We would like to thank the Cochrane Publc Health group for its support in the preparation of this protocol. As part of the pre-publication editorial process, this review will be commented on by external peers (an editor, and two referees who are external to the editorial team) and one of the Group's statisticians.


Appendix 1. Search strategy for electronic databases


1              exp Micronutrients/  or iron compounds/ or zinc compounds/ or exp iron, dietary/

2              (micronutrient$ or micro-nutrient$).ti,ab.

3              (multinutrient$ or multi-nutrient$).ti,ab.

4              (multinutrient$ or multi-nutrient$ or multi$ nutrient$  or multimicronutrient$).ti,ab.

5              (multivitamin$ or multi-vitamin$ or multi$ vitamin$).ti,ab.

6              (multimineral$ or multi-mineral$ or multi$ mineral$).ti,ab.

7              (trace adj (element$ or mineral$ or nutrient$)).ti,ab.

8              (iron or Fe or ferric$ or ferrous$ or zinc or Zn or vitamin$ or retinol$ or folate$ or folic$ or folacin$).ti,ab.

9              or/1-8

10           exp Food, Fortified/

11           ((fortifi$ or enrich$ or enhanc$) adj2 (food* or rice)).ti,ab.

12           rice/

13           Oryza sativa/

14           or/10-13

15           14 and 9

16           30 exp animals/ not

17           15 not 16 (removes non-human animal studies)

Contributions of authors

Joseph Ashong drafted an initial protocol with technical input from Sumithra Muthayya, Arnaud Laillou, Luz Maria De-Regil and Juan Pablo Pena-Rosas. Luz Maria De-Regil, Belinda Burford and Juan Pablo Pena-Rosas developed the methods of the protocol. All authors provided input and contributed to drafting the final version of the protocol.

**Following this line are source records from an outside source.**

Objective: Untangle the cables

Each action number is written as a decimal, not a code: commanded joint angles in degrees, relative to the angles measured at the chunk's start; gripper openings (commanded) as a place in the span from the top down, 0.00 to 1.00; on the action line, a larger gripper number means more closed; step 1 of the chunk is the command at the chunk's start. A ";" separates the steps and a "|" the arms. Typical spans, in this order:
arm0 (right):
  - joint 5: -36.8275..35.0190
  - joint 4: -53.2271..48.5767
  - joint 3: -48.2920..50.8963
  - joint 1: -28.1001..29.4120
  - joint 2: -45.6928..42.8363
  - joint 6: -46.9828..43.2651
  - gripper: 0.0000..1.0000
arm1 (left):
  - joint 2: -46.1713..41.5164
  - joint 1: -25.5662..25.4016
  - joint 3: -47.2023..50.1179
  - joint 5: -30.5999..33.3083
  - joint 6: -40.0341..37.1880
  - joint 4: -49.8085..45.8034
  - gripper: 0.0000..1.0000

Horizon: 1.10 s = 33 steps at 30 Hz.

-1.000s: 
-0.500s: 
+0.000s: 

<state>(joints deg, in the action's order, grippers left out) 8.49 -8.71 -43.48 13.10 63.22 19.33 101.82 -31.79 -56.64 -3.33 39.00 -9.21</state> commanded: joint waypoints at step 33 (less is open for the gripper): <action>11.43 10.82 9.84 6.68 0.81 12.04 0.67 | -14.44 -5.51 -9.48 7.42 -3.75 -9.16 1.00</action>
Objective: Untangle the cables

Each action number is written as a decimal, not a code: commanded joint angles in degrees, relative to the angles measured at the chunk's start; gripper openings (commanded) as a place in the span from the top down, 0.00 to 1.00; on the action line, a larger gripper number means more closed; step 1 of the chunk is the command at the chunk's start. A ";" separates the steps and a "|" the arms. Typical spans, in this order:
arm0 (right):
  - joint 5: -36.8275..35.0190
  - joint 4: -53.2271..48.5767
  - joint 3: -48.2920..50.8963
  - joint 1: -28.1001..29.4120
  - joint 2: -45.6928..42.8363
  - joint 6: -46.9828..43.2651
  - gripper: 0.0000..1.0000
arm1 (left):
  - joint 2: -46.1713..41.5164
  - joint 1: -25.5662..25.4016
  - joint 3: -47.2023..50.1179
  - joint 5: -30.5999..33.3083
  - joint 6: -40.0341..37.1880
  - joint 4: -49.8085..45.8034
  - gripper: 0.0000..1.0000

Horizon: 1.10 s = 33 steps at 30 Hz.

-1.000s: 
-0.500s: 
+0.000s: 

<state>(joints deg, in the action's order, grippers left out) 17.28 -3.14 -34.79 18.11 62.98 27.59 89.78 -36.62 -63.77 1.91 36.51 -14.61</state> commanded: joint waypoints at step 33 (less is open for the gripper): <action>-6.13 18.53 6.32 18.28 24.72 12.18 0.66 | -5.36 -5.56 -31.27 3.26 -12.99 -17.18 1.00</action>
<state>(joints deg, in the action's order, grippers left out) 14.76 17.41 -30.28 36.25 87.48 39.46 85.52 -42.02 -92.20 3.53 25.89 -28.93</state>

Disclaimer: Luz Maria De-Regil and Juan Pablo Pena-Rosas are full time staff member of the World Health Organization. The authors alone are responsible for the views expressed in this publication and they do not necessarily represent the official position, decisions, policy or views of the World Health Organization.

Declarations of interest

Regina Moench-Pfanner, Arnaud Laillou and Christophe Guyondet are full time staff of the Global Alliance for Improved Nutrition (GAIN), a Swiss-based non-government organization that supports fortification programmes in developing countries, including rice.

Joseph Ashong - none.

Luz Maria De-Regil - none.

Belinda Burford - none.

S Muthayya - none.

Juan Pablo Pena-Rosas - none.

Sources of support

Internal sources

  • Centre for Health Innovation and Parntership, NSW Health, North Parramatta, Australia.

    Sumithra Muthayya is a full time staff member of the Centre for Health Innovation and Partnership, NSW Health, North Parramatta, Australia

  • Sight and Life, Switzerland.

    Joseph Ashong worked in this protocol during his internship at the Department of Nutrition for Health and Development, WHO, Geneva. JA received financial support for his internship from Sight and Life.

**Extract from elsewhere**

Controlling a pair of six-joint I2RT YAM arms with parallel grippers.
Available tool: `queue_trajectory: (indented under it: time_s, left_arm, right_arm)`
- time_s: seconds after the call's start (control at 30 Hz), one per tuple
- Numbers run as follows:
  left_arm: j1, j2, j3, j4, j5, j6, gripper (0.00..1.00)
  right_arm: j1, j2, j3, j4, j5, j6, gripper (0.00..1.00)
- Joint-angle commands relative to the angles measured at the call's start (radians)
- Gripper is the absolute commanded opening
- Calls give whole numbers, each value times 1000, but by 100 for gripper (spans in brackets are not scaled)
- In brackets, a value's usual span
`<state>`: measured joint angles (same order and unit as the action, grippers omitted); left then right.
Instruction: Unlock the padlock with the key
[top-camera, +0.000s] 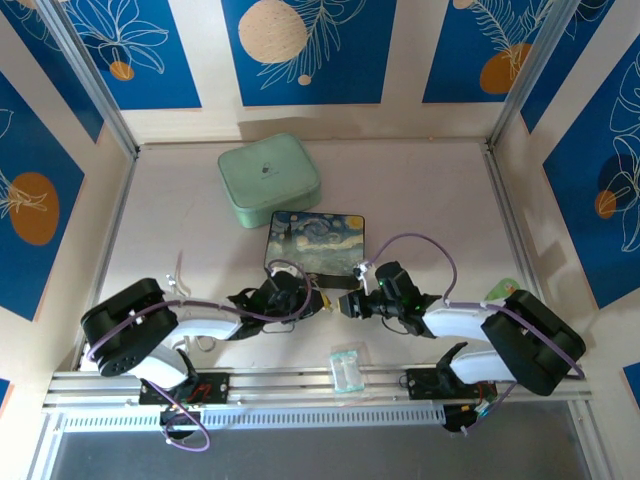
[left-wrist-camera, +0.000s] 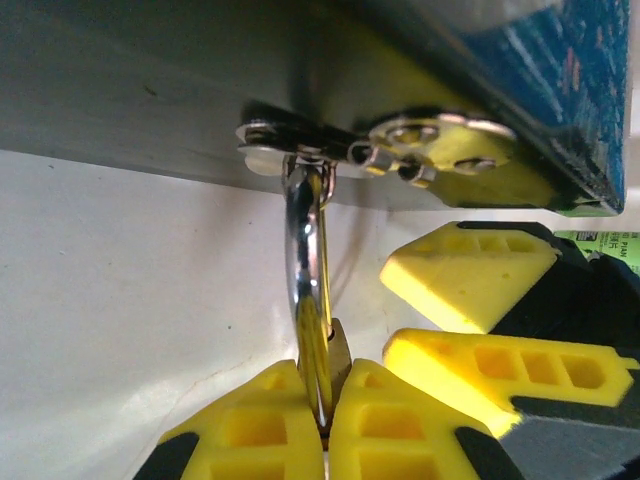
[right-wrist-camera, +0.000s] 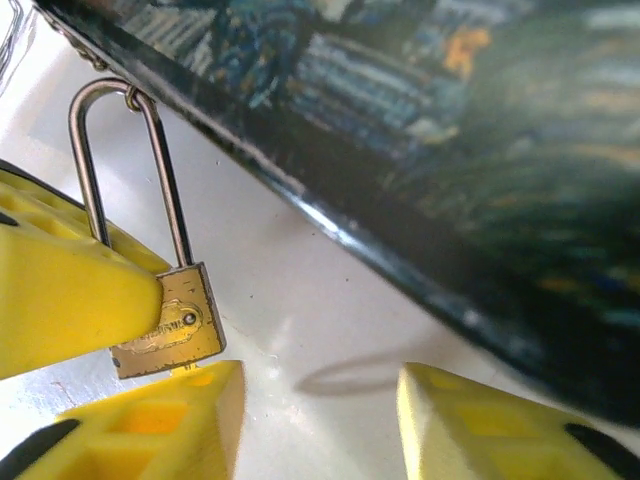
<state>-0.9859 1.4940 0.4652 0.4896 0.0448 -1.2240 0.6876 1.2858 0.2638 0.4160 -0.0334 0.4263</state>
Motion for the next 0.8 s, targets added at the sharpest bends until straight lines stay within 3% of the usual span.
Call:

  • Global Alliance for Improved Nutrition (GAIN), Switzerland.

    Christophe Guyondet, Arnaud Laillou and Regina Moench-Pfanner are full-time staff of GAIN, Switzerland.

External sources

  • Evidence and Programme Guidance Unit, Department of Nutrition for Health and Development, World Health Organization, Switzerland.

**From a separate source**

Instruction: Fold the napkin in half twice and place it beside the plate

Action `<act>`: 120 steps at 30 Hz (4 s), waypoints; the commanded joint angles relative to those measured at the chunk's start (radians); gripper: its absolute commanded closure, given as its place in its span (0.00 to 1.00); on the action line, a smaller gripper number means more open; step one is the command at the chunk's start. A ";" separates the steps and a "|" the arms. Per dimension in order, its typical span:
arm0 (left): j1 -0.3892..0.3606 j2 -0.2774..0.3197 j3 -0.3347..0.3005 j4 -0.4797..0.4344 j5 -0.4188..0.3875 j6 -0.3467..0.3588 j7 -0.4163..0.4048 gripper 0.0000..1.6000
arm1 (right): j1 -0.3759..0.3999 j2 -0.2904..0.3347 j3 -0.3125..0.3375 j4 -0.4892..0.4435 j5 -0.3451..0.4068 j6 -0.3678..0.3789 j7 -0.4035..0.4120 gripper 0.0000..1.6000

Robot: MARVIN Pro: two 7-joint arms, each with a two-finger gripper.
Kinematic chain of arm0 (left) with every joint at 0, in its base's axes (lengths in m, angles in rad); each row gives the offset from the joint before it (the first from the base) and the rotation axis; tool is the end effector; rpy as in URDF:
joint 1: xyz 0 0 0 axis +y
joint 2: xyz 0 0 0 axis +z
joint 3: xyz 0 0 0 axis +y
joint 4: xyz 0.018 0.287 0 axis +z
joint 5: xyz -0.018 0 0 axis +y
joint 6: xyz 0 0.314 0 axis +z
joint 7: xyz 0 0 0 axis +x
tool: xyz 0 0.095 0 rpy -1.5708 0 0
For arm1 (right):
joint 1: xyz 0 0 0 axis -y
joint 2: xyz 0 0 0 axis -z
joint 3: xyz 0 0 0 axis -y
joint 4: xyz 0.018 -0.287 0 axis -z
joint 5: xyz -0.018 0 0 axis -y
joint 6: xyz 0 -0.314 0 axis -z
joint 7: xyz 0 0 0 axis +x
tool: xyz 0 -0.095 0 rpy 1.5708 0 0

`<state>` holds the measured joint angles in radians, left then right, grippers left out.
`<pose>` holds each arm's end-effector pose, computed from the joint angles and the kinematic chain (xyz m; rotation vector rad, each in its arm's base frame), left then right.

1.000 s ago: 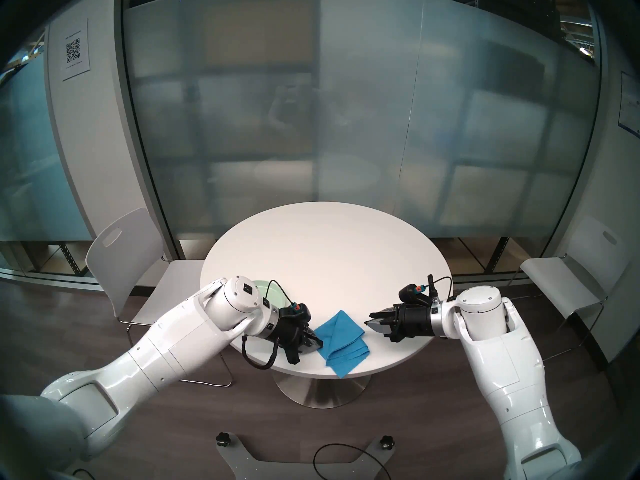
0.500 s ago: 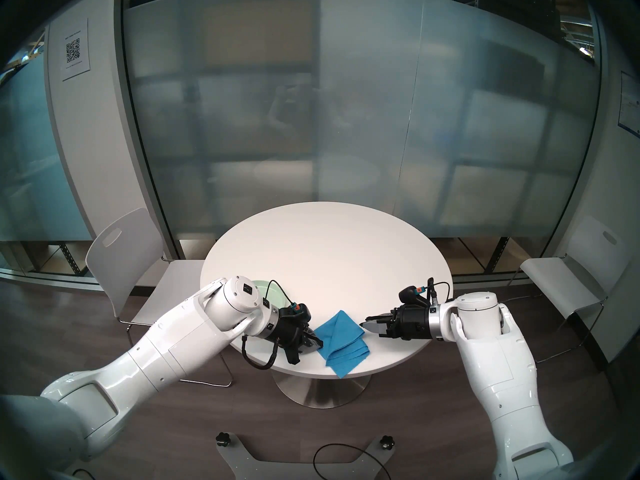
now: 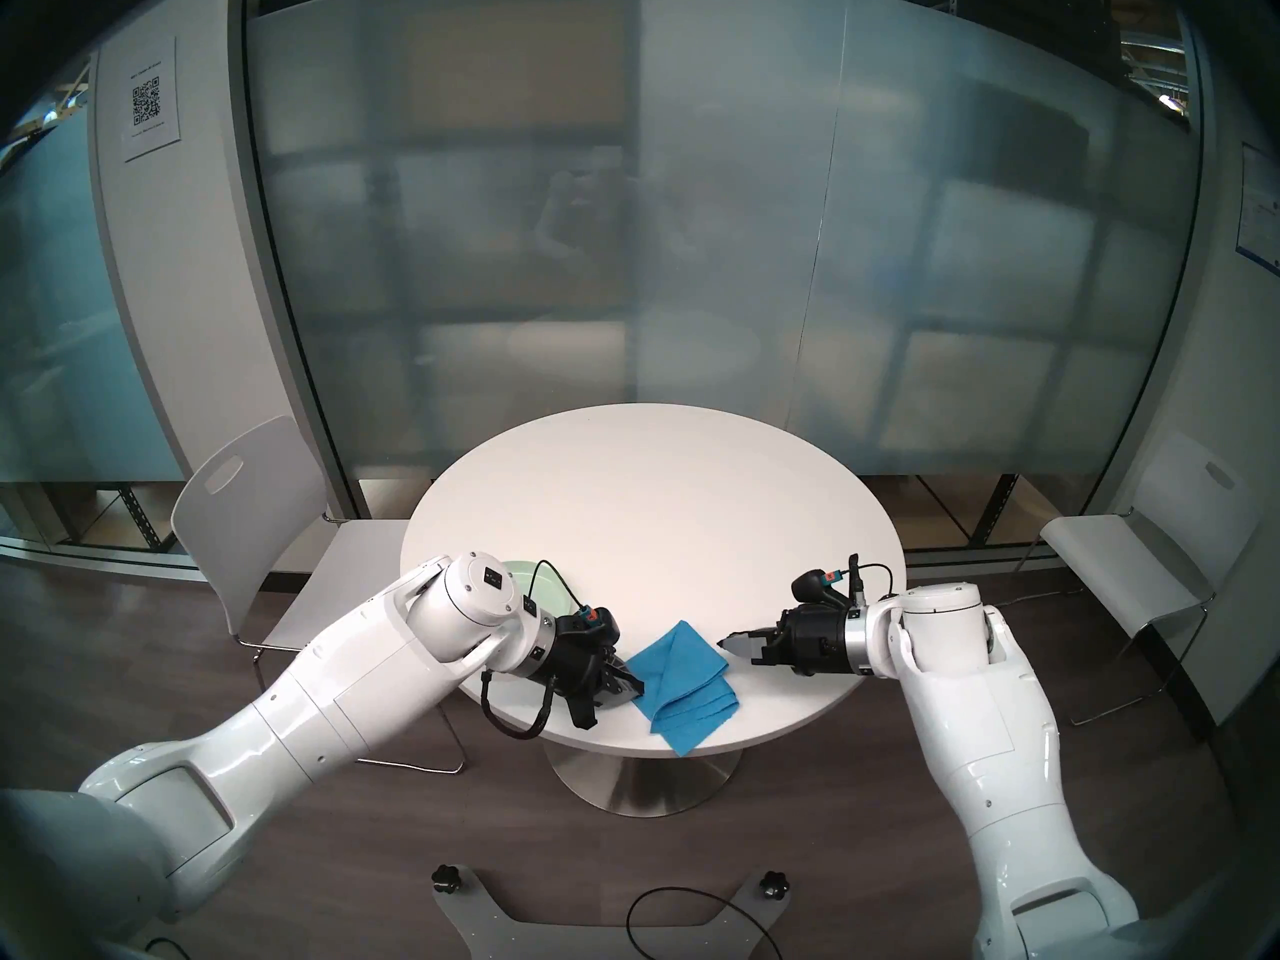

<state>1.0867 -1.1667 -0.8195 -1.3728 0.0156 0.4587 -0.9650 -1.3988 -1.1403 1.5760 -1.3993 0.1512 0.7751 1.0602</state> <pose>0.4165 -0.1237 -0.3331 1.9356 -1.6257 0.7839 0.4146 -0.0827 -0.3176 -2.2307 -0.5470 -0.8471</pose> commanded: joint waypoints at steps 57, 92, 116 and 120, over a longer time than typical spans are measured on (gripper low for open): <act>-0.017 -0.008 -0.001 0.000 -0.003 -0.004 -0.003 0.64 | 0.081 0.123 -0.178 -0.046 0.197 0.023 0.010 1.00; -0.030 -0.023 -0.003 0.037 -0.005 -0.012 -0.001 0.64 | 0.257 0.027 -0.332 0.119 0.214 -0.038 0.009 0.93; -0.022 -0.010 -0.006 0.026 -0.011 -0.015 -0.006 0.64 | 0.279 -0.003 -0.340 0.123 0.224 -0.049 0.046 0.28; -0.022 -0.010 -0.007 0.027 -0.012 -0.017 -0.006 0.64 | 0.278 -0.003 -0.337 0.117 0.222 -0.044 0.046 0.28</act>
<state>1.0699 -1.1788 -0.8201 -1.3352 0.0064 0.4433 -0.9694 -1.1376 -1.1406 1.2270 -1.2485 0.3609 0.7185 1.1008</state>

    Dr Belinda Burford received partial financial support from the Department of Nutrition for Health and Development for this work.

  • Global Alliance for Improved Nutrition (GAIN), Switzerland.

    WHO thanks GAIN for their financial support for conducting systematic reviews on micronutrient interventions. SM received partial financial support from GAIN for this work.

  • Centers for Disease Control and Prevention (CDC), USA.

    The National Center for Birth Defects and Developmental Dissabilities provided financial support for conducting this systematic review.